The output should consist solely of the lines running from the one that contains "Segment the grey and blue robot arm." through the end of the records below, copied exactly.

┏━━

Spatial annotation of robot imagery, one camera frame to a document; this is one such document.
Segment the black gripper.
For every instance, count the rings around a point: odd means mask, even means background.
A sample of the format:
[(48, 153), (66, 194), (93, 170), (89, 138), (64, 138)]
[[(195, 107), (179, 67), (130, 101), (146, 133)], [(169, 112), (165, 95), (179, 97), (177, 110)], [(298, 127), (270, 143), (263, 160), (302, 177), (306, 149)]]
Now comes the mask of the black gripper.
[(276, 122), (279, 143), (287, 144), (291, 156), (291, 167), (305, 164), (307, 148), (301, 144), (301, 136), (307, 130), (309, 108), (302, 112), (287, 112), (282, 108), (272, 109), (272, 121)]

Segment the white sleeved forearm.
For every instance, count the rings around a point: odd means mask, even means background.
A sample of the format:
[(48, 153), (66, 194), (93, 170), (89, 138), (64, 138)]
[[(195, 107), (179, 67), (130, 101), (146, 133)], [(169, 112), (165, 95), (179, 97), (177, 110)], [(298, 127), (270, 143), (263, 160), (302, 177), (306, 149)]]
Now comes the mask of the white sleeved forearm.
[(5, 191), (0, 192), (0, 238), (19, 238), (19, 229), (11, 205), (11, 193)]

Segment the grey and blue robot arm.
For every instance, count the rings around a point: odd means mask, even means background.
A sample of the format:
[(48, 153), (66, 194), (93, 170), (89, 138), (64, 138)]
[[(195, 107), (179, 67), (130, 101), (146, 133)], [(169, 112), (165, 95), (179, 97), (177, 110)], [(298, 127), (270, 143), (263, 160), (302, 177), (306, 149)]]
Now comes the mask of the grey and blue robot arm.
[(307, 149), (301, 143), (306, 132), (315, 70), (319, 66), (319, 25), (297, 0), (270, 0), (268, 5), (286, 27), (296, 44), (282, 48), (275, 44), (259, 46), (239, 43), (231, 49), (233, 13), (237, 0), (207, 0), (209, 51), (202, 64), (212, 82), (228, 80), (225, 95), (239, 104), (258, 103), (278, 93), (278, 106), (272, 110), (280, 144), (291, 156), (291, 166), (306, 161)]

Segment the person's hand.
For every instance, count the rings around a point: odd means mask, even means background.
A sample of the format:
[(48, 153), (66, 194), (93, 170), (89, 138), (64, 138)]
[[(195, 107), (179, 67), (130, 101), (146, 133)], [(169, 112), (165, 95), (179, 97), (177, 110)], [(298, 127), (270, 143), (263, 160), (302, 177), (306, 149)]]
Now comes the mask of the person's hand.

┗━━

Answer space:
Segment the grey and blue robot arm.
For every instance, count the rings around a point: odd means mask, even means background.
A sample of the format:
[(48, 153), (66, 194), (93, 170), (89, 138), (64, 138)]
[[(195, 107), (179, 67), (130, 101), (146, 133)], [(169, 112), (165, 95), (179, 97), (177, 110)], [(298, 127), (270, 143), (263, 160), (302, 177), (306, 149)]]
Now comes the mask of the grey and blue robot arm.
[(307, 149), (301, 143), (306, 132), (315, 70), (319, 66), (319, 25), (297, 0), (270, 0), (268, 5), (286, 27), (296, 44), (282, 48), (275, 44), (259, 46), (239, 43), (231, 49), (233, 13), (237, 0), (207, 0), (209, 51), (202, 64), (212, 82), (228, 80), (225, 95), (239, 104), (258, 103), (278, 93), (278, 106), (272, 110), (280, 144), (291, 156), (291, 166), (306, 161)]

Segment the person's hand.
For every instance, count the rings around a point: odd means mask, even means background.
A sample of the format:
[(48, 153), (66, 194), (93, 170), (89, 138), (64, 138)]
[[(195, 107), (179, 67), (130, 101), (146, 133)], [(169, 112), (165, 95), (179, 97), (177, 110)], [(298, 127), (270, 143), (263, 160), (302, 177), (306, 149)]]
Now comes the mask of the person's hand.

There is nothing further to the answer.